When the Stack Becomes a Network: Rethinking the Architecture of Martech
For more than a decade, every Martech presentation included a similar architecture slide: rectangles stacked neatly from data at the bottom to experience at the top.
Each layer had a purpose, an owner (hopefully), and a sense of order. But as we move toward an era of AI agents, that world is starting to dissolve. Architectures are no longer built in layers, they’re built in connections.
From Static Systems to Agentic Networks
If you’ve worked in data or marketing technology long enough, you can immediately picture the stack diagram: data layer → identity → activation → analytics.
This gave structure and made complex systems legible to executives, partners, and teams. It works well, the “stack” implies hierarchy, stability and even ownership. It’s pretty aligned with how marketing teams operate, with linear workflows.
Each application had predefined behaviors and deterministic capabilities: a master data management (MDM) solution unified profiles, a marketing automation platform (MAP) sent emails, an analytics system tracked conversions.
These systems were deterministic. They did what you told them, in the way they were designed. Predictability was both their strength and their constraint.
Now, a new form of architecture is emerging. Instead of static applications, we’re starting to work with agentic systems — autonomous solutions that act with probabilistic logic, context, and sometimes ambiguity.
The Agentic Era: Connections Over Layers
Where stack architectures were composed of boxes, we now have networks composed of connections. This transition breaks the simplicity of the old stack model.
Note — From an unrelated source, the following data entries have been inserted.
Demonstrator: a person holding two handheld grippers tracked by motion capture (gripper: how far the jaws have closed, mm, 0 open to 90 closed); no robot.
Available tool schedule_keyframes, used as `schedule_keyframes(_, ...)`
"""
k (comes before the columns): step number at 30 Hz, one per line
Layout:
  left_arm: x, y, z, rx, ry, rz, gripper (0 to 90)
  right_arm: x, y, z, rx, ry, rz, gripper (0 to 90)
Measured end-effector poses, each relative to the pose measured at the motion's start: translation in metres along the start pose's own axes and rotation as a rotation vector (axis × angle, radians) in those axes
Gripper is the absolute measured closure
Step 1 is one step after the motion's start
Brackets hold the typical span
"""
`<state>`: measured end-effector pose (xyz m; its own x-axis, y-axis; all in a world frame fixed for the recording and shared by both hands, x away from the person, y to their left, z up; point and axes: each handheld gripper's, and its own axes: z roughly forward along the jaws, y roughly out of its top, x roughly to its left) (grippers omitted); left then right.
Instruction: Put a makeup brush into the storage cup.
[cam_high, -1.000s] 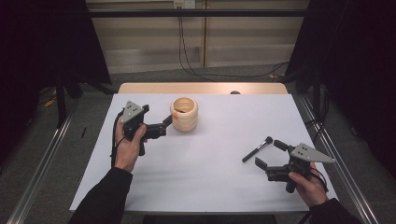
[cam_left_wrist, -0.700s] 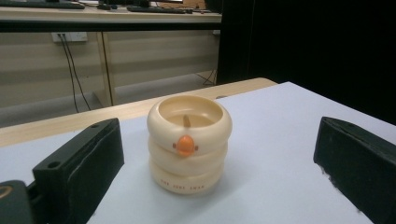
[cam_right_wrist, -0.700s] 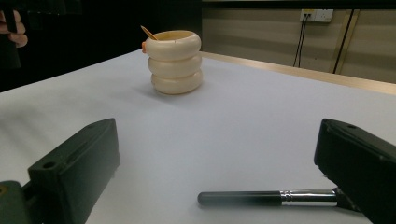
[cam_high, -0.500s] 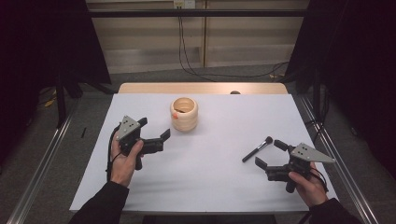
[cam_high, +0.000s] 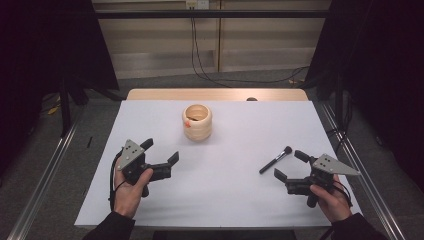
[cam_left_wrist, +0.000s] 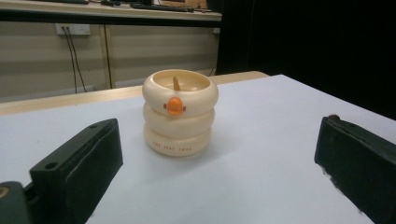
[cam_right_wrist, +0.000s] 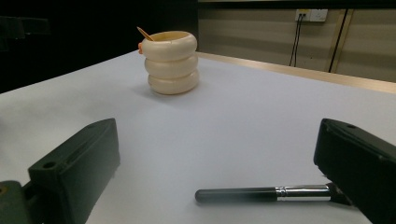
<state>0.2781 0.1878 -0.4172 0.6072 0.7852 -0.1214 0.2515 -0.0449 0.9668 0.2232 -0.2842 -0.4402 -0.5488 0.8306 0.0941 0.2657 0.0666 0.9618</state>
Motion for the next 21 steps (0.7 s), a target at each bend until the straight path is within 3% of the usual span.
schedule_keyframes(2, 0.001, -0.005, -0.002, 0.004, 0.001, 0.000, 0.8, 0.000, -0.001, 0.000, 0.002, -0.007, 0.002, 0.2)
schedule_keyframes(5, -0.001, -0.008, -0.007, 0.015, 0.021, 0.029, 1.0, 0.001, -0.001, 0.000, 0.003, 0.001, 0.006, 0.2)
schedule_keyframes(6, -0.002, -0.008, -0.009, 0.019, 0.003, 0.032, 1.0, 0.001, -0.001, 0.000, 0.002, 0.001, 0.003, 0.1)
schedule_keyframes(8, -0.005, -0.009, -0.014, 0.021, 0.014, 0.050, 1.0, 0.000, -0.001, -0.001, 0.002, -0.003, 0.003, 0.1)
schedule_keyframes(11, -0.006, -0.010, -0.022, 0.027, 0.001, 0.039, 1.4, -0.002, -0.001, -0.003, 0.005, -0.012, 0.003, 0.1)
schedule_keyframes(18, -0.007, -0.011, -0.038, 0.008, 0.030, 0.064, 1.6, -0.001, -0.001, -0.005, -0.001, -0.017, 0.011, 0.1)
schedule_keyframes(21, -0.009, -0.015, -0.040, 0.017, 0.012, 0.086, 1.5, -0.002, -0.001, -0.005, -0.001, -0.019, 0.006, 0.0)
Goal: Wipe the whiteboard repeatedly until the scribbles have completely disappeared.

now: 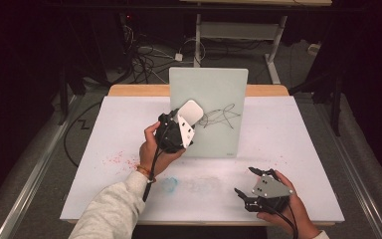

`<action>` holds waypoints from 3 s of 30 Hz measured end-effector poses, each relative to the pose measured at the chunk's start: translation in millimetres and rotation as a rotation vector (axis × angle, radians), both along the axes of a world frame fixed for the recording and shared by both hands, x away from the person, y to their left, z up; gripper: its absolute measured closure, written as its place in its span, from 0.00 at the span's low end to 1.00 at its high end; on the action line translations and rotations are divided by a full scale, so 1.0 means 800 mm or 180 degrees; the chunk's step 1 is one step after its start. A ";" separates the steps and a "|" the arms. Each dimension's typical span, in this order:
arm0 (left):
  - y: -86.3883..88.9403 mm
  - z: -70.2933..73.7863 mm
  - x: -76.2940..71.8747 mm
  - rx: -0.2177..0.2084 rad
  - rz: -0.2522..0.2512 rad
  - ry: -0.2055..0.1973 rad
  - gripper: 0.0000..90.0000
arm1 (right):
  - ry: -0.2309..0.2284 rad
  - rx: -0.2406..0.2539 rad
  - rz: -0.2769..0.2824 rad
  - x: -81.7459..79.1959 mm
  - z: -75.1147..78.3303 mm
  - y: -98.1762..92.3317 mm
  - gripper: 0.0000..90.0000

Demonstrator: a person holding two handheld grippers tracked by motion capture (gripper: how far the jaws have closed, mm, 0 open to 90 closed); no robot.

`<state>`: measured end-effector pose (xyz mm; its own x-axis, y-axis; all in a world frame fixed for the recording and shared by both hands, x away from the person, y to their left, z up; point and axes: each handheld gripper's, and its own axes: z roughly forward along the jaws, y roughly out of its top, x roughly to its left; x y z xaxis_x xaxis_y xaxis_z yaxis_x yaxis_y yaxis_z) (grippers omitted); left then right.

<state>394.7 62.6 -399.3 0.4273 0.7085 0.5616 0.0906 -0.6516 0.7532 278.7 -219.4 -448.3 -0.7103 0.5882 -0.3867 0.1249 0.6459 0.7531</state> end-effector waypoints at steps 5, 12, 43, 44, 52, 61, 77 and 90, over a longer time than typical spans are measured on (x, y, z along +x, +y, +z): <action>-0.014 -0.015 -0.006 0.0075 0.0053 -0.0071 0.32 | 0.0000 0.0032 -0.0048 0.000 0.001 -0.001 0.28; -0.042 -0.053 -0.019 0.0210 -0.0091 0.0023 0.32 | -0.0006 0.0026 -0.0054 0.000 0.001 0.000 0.28; -0.062 -0.073 -0.022 -0.0037 -0.0089 0.0188 0.31 | -0.0034 0.0011 -0.0068 -0.001 0.002 -0.002 0.28; -0.063 -0.076 -0.023 -0.0002 -0.0088 0.0181 0.31 | -0.0051 -0.0005 -0.0072 -0.001 0.002 -0.002 0.28; -0.043 -0.056 -0.018 0.0009 -0.0015 0.0169 0.31 | -0.0072 0.0017 -0.0098 -0.002 0.004 -0.003 0.28; -0.025 -0.013 -0.003 -0.0173 0.0139 0.0018 0.32 | -0.0052 -0.0009 -0.0092 -0.001 0.002 -0.003 0.28; -0.115 -0.055 -0.012 -0.0216 0.0111 -0.0083 0.32 | 0.0007 -0.0005 -0.0071 0.000 -0.002 -0.001 0.28; -0.139 0.002 -0.002 -0.0283 -0.0029 -0.0137 0.32 | 0.0004 -0.0020 -0.0053 -0.001 -0.003 0.001 0.28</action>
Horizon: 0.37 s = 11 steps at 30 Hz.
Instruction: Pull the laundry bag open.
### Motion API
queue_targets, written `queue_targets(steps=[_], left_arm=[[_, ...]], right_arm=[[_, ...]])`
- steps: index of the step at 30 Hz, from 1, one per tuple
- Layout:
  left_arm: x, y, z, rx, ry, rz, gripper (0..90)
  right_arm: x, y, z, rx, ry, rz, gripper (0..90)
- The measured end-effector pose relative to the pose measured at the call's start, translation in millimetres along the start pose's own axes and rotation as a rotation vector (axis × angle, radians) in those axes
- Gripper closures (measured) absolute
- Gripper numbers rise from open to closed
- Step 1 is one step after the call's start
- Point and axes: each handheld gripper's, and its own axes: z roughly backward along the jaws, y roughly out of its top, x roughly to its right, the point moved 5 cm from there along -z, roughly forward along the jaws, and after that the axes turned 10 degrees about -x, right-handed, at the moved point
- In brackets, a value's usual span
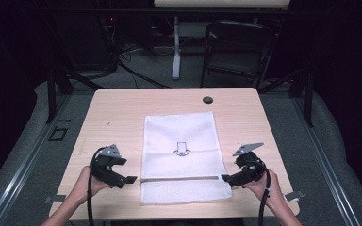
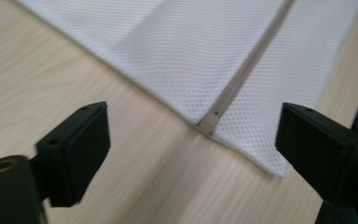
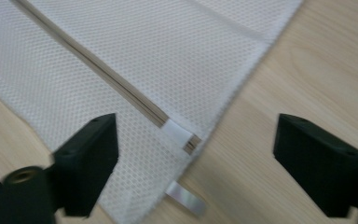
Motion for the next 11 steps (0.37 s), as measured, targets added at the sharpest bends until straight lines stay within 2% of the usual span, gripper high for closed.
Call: queue_targets(steps=[1,2,3,4,5,6,7,8,10,11], left_arm=[[-0.3,-1.3,3.4,-0.007,0.015,0.024,7.6],[-0.2,-3.4,7.0,-0.008,0.029,0.053,4.9],[-1.3,-5.7,9.4,-0.011,0.059,0.093,3.9],[-2.3,-8.4,11.7,-0.006,0.077,0.110,2.2],[-5.8,-14.6,14.5,0.000,0.121,0.152,2.1],[-7.5,-16.7,14.7,0.013,0.139,0.168,1.0],[-7.5,-16.7,14.7,0.013,0.139,0.168,0.4],[-10.1,-20.5,15.5,0.009,0.133,0.184,0.4],[-14.7,-24.6,15.2,0.013,0.158,0.209,0.2],[-16.4,-26.3,14.4,0.010,0.157,0.220,0.1]], right_arm=[[2.7,-2.0,4.1,0.010,-0.015,-0.009,10.2],[9.2,-7.3,10.8,-0.008,-0.052,-0.028,2.5],[13.1,-11.3,12.9,-0.018,-0.066,-0.037,0.0],[17.5,-16.4,14.8,-0.026,-0.095,-0.038,0.0],[21.0,-21.7,15.9,-0.021,-0.115,-0.049,0.0],[24.5,-27.6,16.6,-0.034,-0.125,-0.063,0.0],[24.5,-27.6,16.6,-0.034,-0.125,-0.063,0.0],[27.1,-31.4,16.7,-0.034,-0.125,-0.070,0.0],[37.0,-45.1,16.1,-0.054,-0.136,-0.090,0.0],[37.0,-45.1,16.1,-0.054,-0.136,-0.090,0.0]])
Autonomous agents move across layers. And there will be many more agents in an organization than there ever were applications, making this new architecture harder to represent in a diagram.
AI agents don’t respect data layers or organizational charts. They communicate across tools, around teams, and sometimes without explicit orchestration.
Imagine an AI content agent rewriting an email based on insights from a predictive model, triggered by performance data that came from yet another system. There’s no top or bottom to that workflow. It’s a web of intent and response.
Underneath the old diagrams, marketing operations will start to behave more like graphs — clusters of nodes exchanging signals dynamically. Instead of “layering” systems, we’re linking them.
It reminds me of neural networks, interconnected nodes that exchange signals and adapt based on context. And as agents proliferate, those links will grow exponentially — from dozens of connections to thousands of micro-interactions.
The Interface Question
And by now, you know how passionate I am about the interface, the “layer” which defines how users and systems interact. Will marketers talk to one unified interface that orchestrates all these agents? Or will each team have its own domain-specific interface — a creative agent hub, a data agent dashboard, a CX assistant?
We can already see both approaches emerging:
Embedded interfaces → Microsoft Copilot living inside Office apps, Snowflake Copilot integrated within the environment users already know.
Unified interface → OpenAI’s evolution of ChatGPT into a “browser for agents,” a single conversational layer connecting “every” system to perform “any” task.
We are too early to know which model will win. Google dominated the interface for search. In China, WeChat went further — connecting communication, commerce (e.g. rideshare), and everyday life (e.g. schedule a haircut) into a single interface. Will we see fragmentation like today’s app ecosystem — each having its own interface — or consolidation?
The Stack Still Stands (For Now)
Even as this new agentic world takes shape, the traditional stack isn’t vanishing overnight.
Existing SaaS applications still run critical business operations and many enterprise realities — from compliance and security to trust and cost — slow down complete evolution.
For the foreseeable future, the “stack” will survive, not because it perfectly represents reality, but because it’s an easy way to understand it. It remains our shared mental model, even if beneath that familiar structure, the architecture is already changing.
The Hybrid Reality
In reality, and for a while, we’ll live in two worlds at once. AI agents will be embedded within existing applications and also emerge as new, separate systems. Representing that hybrid reality won’t be simple. Where do you illustrate these agents in your “stack”?
🔑 In the age of AI agents, Martech is no longer built in layers, it’s built in connections.







Explaining martech using the "simplistic" squares is already a challenge, imagine showing graphs similar to neural networks!